[What you will do]: Output the line that contains "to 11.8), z" and every line after it to the end of the entries, with nothing added or left out.

*** Task material ***

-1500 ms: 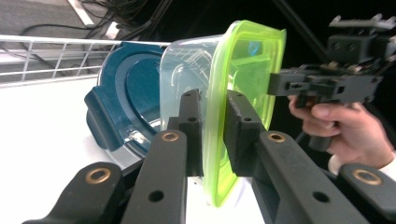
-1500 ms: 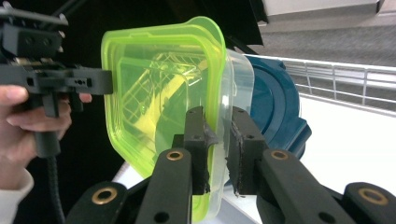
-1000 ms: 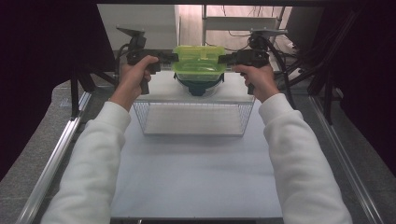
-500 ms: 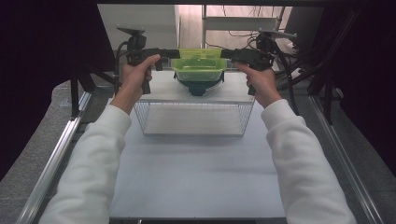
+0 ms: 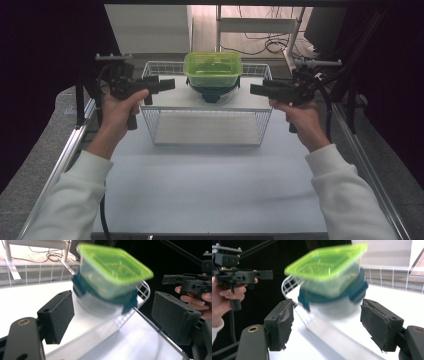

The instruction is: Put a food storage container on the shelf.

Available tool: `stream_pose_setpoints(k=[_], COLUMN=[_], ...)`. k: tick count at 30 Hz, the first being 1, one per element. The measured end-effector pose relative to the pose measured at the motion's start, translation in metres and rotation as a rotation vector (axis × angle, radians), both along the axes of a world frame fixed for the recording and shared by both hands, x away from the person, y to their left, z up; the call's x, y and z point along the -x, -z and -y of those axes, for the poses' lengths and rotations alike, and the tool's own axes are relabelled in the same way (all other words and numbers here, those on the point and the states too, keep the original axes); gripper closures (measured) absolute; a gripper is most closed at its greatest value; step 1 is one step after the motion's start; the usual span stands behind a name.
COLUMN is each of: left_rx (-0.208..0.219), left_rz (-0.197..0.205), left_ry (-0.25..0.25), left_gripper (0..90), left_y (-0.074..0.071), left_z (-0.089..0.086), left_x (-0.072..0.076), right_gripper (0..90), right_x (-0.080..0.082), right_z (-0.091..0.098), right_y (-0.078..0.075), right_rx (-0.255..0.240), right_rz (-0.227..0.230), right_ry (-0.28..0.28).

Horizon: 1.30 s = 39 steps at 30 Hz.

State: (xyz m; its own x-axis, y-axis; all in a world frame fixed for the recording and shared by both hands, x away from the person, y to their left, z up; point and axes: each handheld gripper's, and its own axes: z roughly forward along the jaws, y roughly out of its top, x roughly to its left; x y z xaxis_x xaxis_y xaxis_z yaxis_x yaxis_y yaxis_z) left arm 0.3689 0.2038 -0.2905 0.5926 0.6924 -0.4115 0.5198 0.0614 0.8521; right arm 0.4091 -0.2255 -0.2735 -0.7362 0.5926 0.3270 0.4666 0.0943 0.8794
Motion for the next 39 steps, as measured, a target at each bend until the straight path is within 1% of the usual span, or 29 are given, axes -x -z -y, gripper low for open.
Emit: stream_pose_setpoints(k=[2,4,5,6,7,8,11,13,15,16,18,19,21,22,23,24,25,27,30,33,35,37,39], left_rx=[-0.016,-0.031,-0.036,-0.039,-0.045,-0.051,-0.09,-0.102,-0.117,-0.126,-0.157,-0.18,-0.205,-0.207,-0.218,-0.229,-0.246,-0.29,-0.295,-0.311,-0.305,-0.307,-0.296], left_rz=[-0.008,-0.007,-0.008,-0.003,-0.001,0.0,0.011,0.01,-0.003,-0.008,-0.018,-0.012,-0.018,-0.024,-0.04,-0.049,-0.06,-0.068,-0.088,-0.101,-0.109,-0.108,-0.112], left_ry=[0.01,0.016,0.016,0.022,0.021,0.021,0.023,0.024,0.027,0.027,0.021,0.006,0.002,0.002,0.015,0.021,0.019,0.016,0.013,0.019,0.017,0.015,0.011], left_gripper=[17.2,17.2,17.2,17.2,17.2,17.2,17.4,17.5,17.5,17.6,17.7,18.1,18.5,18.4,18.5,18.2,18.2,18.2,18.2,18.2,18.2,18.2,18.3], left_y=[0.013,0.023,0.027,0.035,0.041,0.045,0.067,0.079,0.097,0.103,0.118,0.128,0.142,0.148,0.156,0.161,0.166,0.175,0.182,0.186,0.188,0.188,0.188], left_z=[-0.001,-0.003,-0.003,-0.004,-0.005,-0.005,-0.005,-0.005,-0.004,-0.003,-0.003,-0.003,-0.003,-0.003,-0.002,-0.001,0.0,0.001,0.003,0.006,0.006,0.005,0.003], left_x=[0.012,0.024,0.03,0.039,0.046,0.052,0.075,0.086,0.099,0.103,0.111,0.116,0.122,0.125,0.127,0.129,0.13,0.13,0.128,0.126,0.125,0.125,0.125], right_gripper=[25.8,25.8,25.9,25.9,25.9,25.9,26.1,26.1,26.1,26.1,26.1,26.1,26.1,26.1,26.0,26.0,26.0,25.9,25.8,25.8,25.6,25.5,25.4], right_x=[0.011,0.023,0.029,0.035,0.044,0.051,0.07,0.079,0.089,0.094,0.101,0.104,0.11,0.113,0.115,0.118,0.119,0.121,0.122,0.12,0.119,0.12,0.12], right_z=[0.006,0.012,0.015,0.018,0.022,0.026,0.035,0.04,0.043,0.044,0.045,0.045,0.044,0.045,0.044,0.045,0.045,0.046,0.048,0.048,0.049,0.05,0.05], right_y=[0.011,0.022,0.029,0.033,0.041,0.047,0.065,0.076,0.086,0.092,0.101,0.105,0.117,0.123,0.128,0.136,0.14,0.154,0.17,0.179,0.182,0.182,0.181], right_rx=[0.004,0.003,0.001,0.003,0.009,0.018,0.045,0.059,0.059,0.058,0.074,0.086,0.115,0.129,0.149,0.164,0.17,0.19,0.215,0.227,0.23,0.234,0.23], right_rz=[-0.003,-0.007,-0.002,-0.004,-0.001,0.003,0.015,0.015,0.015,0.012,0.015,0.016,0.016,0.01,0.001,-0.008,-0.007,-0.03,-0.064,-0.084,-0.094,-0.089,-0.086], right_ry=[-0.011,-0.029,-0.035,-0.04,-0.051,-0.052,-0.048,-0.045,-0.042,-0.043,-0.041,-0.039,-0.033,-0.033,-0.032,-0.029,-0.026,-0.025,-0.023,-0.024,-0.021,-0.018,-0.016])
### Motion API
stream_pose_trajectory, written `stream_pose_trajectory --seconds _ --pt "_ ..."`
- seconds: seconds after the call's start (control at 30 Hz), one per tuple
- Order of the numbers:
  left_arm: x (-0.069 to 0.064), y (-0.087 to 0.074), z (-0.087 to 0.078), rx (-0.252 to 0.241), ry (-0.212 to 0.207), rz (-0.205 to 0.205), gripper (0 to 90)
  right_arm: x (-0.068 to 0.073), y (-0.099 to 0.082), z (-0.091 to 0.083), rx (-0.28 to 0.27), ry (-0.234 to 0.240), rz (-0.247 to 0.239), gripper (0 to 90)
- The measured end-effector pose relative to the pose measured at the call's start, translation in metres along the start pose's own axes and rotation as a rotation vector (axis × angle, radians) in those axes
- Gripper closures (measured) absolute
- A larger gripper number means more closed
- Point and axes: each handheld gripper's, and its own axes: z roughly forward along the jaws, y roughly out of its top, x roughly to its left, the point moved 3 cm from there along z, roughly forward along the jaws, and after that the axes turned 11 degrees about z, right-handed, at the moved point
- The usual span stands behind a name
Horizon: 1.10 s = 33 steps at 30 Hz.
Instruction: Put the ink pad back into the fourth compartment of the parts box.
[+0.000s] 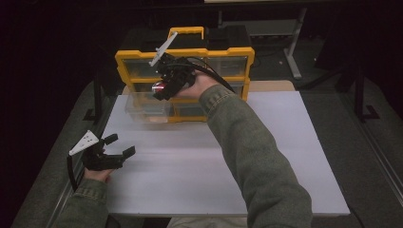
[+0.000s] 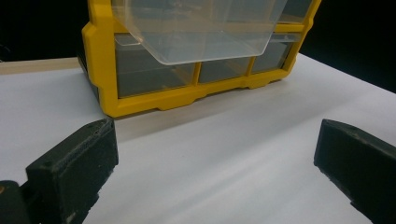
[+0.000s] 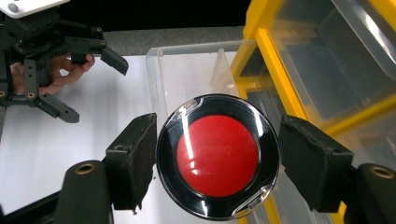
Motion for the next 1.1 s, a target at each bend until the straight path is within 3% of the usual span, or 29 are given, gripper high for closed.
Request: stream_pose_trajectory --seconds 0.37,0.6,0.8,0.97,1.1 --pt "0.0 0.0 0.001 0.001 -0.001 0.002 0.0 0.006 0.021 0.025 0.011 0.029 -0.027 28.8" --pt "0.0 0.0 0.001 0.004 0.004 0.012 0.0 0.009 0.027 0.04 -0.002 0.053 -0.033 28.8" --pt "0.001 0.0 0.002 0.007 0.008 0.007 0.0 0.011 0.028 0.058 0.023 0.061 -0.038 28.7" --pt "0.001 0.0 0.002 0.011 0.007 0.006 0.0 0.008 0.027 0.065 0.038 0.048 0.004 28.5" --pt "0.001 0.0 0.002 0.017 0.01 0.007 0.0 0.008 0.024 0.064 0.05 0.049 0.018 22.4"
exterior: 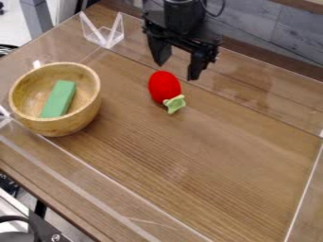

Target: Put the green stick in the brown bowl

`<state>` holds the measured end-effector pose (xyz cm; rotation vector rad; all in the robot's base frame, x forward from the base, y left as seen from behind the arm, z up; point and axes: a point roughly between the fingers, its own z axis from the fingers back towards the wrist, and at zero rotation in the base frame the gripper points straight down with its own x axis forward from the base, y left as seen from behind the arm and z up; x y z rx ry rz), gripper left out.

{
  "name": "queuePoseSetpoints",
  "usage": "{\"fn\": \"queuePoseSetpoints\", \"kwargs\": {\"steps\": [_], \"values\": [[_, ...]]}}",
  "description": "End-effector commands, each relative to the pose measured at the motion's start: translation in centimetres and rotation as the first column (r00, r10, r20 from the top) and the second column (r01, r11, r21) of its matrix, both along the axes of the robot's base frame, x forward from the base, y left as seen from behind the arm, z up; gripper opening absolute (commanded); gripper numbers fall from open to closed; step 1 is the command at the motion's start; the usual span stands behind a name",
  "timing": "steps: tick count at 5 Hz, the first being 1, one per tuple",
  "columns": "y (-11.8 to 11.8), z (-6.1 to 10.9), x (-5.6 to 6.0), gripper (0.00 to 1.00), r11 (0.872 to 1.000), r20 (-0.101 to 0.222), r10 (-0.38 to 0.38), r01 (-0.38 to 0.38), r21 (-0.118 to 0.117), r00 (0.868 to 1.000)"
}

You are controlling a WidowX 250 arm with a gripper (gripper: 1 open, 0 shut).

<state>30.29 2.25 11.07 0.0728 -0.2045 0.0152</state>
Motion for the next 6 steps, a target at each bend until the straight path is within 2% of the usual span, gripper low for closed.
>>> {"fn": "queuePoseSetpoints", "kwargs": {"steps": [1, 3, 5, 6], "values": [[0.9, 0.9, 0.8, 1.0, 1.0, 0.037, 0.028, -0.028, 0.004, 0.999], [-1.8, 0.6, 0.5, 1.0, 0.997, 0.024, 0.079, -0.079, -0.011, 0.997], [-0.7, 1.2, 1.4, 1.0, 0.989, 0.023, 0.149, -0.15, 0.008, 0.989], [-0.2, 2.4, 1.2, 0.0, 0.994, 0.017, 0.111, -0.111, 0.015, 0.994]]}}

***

[Solution]:
  "columns": "y (-11.8 to 11.8), z (-6.1 to 10.9), x (-5.6 to 6.0), gripper (0.00 to 1.00), r11 (0.872 to 1.000), r20 (-0.101 to 0.222), r10 (-0.38 to 0.38), r01 (-0.38 to 0.38), r21 (-0.118 to 0.117), r00 (0.868 to 1.000)"
}

You are controlling a WidowX 250 arm with a gripper (gripper: 1 open, 0 shut).

<state>30.29 2.25 11.07 0.0728 -0.2045 0.0152</state>
Motion for the next 6 steps, a target at each bend until the straight path is within 2% of the usual span, gripper low for closed.
>>> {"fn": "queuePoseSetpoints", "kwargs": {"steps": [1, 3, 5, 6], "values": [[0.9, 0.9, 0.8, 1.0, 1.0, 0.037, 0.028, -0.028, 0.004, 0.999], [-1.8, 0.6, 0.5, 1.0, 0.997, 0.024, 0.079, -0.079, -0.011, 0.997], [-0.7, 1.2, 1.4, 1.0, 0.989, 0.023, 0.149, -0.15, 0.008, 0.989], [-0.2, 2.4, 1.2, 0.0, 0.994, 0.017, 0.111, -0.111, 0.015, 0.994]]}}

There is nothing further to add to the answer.